> _WORK INSTRUCTION_: Restate every record exactly as it is written, while omitting the pictures it holds.

> _PROVIDED RECORDS_:
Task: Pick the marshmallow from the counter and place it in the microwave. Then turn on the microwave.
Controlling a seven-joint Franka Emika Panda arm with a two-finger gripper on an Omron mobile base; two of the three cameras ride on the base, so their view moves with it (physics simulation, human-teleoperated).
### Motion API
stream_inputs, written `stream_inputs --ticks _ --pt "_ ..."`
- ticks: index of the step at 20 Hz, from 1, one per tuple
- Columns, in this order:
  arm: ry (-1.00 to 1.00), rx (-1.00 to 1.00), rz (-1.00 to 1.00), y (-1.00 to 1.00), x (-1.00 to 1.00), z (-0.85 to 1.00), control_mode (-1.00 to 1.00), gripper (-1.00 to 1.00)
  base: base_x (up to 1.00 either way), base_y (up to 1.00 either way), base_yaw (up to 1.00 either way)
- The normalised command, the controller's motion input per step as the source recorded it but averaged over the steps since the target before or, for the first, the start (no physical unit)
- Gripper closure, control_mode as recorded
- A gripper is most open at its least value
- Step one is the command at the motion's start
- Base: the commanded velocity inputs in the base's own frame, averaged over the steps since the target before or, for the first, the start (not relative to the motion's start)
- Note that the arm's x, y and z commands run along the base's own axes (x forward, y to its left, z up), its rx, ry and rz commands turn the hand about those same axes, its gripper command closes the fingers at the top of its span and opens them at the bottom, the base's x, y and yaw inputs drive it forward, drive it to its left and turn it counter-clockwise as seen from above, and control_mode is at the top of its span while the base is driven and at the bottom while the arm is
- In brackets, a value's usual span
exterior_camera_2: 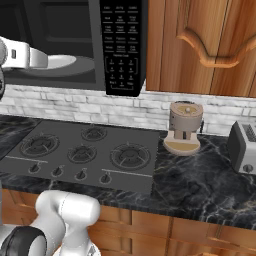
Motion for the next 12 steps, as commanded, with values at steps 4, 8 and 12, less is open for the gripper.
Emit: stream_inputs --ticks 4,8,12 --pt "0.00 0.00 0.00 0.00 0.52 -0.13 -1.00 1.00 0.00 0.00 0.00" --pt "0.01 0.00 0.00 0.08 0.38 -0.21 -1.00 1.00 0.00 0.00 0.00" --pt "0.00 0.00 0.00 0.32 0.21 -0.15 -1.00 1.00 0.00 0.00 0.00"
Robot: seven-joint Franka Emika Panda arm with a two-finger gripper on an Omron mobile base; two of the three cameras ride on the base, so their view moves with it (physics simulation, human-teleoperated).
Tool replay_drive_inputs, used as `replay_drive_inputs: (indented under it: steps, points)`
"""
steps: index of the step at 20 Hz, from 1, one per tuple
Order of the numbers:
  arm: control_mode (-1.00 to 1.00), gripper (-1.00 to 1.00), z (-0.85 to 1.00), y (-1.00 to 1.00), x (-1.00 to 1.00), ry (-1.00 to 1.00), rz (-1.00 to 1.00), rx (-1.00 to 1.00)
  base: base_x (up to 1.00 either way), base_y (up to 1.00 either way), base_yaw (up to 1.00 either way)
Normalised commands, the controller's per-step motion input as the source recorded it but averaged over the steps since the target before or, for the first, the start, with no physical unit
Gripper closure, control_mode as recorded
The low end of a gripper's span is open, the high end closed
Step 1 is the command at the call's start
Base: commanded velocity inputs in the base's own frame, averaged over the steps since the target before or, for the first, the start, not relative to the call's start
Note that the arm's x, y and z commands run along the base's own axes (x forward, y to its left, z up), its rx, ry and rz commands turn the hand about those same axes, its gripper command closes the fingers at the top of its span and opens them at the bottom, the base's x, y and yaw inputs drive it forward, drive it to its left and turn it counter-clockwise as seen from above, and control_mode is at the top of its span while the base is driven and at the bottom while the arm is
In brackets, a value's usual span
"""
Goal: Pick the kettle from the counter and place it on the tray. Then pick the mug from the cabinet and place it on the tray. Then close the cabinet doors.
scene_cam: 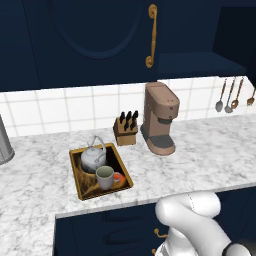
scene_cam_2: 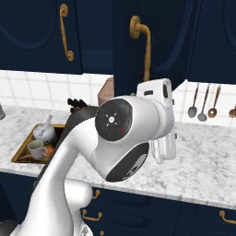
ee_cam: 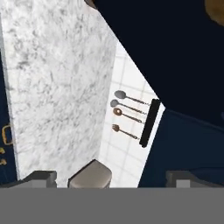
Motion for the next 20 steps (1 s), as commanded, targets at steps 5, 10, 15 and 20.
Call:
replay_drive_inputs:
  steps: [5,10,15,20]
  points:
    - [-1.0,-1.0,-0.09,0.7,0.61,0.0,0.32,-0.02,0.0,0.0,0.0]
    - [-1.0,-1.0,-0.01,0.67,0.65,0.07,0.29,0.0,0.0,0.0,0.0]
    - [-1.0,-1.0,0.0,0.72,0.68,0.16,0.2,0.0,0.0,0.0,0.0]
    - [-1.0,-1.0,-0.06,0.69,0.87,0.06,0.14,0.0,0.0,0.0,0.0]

> _REPLY_:
Task: Pick the marshmallow from the counter and place it in the microwave. Then turn on the microwave.
Controlling a seven-joint Franka Emika Panda arm with a two-finger gripper on an Omron mobile base; two of the three cameras ride on the base, so their view moves with it (physics simulation, human-teleoperated).
### Motion API
stream_inputs, written `stream_inputs --ticks _ --pt "_ ..."`
- ticks: index of the step at 20 Hz, from 1, one per tuple
- Columns, in this order:
  arm: ry (-1.00 to 1.00), rx (-1.00 to 1.00), rz (-1.00 to 1.00), y (-1.00 to 1.00), x (-1.00 to 1.00), z (-0.85 to 1.00), control_mode (-1.00 to 1.00), gripper (-1.00 to 1.00)
  base: base_x (up to 1.00 either way), base_y (up to 1.00 either way), base_yaw (up to 1.00 either way)
- The normalised command, the controller's motion input per step as the source recorded it but averaged over the steps since the target before or, for the first, the start (no physical unit)
- Gripper closure, control_mode as recorded
- A gripper is most open at its least value
- Step one is the command at the motion's start
- Base: the commanded velocity inputs in the base's own frame, averaged over the steps since the target before or, for the first, the start (not relative to the motion's start)
- Note that the arm's x, y and z commands run along the base's own axes (x forward, y to its left, z up), its rx, ry and rz commands turn the hand about those same axes, its gripper command closes the fingers at the top of its span and opens them at the bottom, the base's x, y and yaw inputs drive it forward, drive it to its left and turn it counter-clockwise as seen from above, and control_mode is at the top of its span while the base is driven and at the bottom while the arm is
- In brackets, a value's usual span
exterior_camera_2: 
Motion for the next 12 steps, as commanded, with values at steps 4, 8 and 12, less is open for the gripper.
Emit: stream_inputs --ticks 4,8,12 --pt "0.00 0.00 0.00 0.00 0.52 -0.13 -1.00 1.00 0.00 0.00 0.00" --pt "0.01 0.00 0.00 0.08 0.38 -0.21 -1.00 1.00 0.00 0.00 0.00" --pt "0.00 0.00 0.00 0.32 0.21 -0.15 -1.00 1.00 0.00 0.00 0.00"
Robot: seven-joint Franka Emika Panda arm with a two-finger gripper on an Omron mobile base; two of the three cameras ride on the base, so their view moves with it (physics simulation, human-teleoperated).
Tool replay_drive_inputs, used as `replay_drive_inputs: (indented under it: steps, points)`
"""
steps: index of the step at 20 Hz, from 1, one per tuple
Order of the numbers:
  arm: control_mode (-1.00 to 1.00), gripper (-1.00 to 1.00), z (-0.85 to 1.00), y (-1.00 to 1.00), x (-1.00 to 1.00), ry (-1.00 to 1.00), rz (-1.00 to 1.00), rx (-1.00 to 1.00)
  base: base_x (up to 1.00 either way), base_y (up to 1.00 either way), base_yaw (up to 1.00 either way)
Normalised commands, the controller's per-step motion input as the source recorded it but averaged over the steps since the target before or, for the first, the start, with no physical unit
Gripper closure, control_mode as recorded
The low end of a gripper's span is open, the high end closed
Step 1 is the command at the call's start
Base: commanded velocity inputs in the base's own frame, averaged over the steps since the target before or, for the first, the start, not relative to the call's start
Note that the arm's x, y and z commands run along the base's own axes (x forward, y to its left, z up), its rx, ry and rz commands turn the hand about those same axes, its gripper command closes the fingers at the top of its span and opens them at the bottom, the base's x, y and yaw inputs drive it forward, drive it to its left and turn it counter-clockwise as seen from above, and control_mode is at the top of its span while the base is driven and at the bottom while the arm is
In brackets, a value's usual span
"""
Goal: Pick the kettle from the counter and place it on the tray. Then pick the mug from the cabinet and place it on the tray. Then close the cabinet doors.
scene_cam: 
scene_cam_2: 
ee_cam: 
Motion for the next 20 steps (1 s), as commanded, targets at steps 5, 10, 15 and 20.
Call:
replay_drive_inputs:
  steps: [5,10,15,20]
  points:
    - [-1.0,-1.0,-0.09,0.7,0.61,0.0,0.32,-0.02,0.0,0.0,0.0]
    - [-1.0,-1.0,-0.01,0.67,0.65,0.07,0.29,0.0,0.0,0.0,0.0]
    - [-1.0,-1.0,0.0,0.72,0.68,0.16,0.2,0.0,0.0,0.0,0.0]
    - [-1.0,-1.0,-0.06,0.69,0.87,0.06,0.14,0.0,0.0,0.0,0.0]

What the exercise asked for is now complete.